Items from a dataset:

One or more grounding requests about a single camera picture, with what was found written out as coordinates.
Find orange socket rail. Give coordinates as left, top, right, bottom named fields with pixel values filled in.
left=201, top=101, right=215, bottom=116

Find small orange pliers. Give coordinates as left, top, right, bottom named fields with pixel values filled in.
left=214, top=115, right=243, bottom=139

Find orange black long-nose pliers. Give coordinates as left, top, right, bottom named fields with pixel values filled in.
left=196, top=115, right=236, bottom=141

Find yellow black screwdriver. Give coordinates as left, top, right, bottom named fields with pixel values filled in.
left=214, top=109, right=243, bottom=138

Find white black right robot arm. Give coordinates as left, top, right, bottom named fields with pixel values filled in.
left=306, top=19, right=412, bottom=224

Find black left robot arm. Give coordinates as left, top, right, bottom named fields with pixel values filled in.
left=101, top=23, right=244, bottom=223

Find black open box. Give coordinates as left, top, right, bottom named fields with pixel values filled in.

WORK REQUEST: Would you output every entry exactly as it was written?

TASK RESULT:
One or more grounding requests about a single camera picture, with what was found written out as coordinates.
Find orange socket rail. Give coordinates as left, top, right, bottom named fields with pixel values filled in.
left=201, top=101, right=215, bottom=116

Find small orange pliers. Give coordinates as left, top, right, bottom named fields with pixel values filled in.
left=214, top=115, right=243, bottom=139

Find orange black long-nose pliers. Give coordinates as left, top, right, bottom named fields with pixel values filled in.
left=196, top=115, right=236, bottom=141

Find yellow black screwdriver. Give coordinates as left, top, right, bottom named fields with pixel values filled in.
left=214, top=109, right=243, bottom=138

Find white black right robot arm. Give coordinates as left, top, right, bottom named fields with pixel values filled in.
left=306, top=19, right=412, bottom=224

Find black left robot arm. Give coordinates as left, top, right, bottom named fields with pixel values filled in.
left=101, top=23, right=244, bottom=223

Find black open box. Give coordinates as left, top, right, bottom named fields with pixel values filled in.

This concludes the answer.